__What you will do__.
Give back, word for word, the lines in the listing below from the one holding "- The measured" down to the one holding "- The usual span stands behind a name", both ends included.

__Source material__.
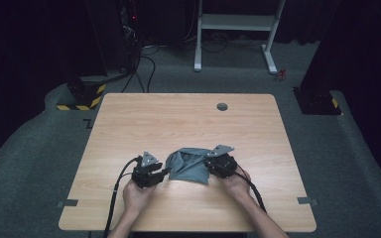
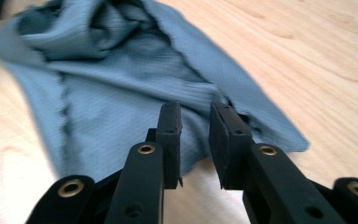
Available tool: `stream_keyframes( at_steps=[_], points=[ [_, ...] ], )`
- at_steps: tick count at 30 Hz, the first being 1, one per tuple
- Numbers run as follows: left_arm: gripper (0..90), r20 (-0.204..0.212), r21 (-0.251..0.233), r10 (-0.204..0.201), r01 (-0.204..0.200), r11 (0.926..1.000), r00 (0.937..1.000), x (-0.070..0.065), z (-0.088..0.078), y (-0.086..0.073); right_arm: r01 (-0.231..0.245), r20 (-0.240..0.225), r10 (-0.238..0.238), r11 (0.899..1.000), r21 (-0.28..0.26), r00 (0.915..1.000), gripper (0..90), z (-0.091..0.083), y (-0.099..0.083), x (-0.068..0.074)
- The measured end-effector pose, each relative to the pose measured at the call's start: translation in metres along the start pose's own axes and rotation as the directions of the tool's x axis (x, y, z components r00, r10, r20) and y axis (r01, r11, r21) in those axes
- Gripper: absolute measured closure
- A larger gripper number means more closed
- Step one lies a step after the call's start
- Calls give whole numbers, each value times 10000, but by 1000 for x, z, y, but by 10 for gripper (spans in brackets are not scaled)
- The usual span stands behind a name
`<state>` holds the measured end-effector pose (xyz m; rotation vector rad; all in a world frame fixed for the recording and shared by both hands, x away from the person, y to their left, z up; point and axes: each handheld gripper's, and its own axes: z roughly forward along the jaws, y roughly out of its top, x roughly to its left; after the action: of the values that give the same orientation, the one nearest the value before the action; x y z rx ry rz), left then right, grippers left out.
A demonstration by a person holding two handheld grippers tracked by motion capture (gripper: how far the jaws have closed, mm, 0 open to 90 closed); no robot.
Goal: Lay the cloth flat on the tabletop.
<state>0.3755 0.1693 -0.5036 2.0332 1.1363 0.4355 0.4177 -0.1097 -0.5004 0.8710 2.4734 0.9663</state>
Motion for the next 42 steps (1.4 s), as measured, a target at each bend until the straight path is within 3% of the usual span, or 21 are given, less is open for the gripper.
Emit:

__Problem solution__.
- The measured end-effector pose, each relative to the pose measured at the call's start: translation in metres along the start pose's own axes and rotation as the directions of the tool's x axis (x, y, z components r00, r10, r20) and y axis (r01, r11, r21) in those axes
- Gripper: absolute measured closure
- A larger gripper number means more closed
- Step one lies a step after the call's start
- Calls give whole numbers, each value times 10000, but by 1000 for x, z, y, but by 10 for gripper (spans in brackets are not scaled)
- The usual span stands behind a name

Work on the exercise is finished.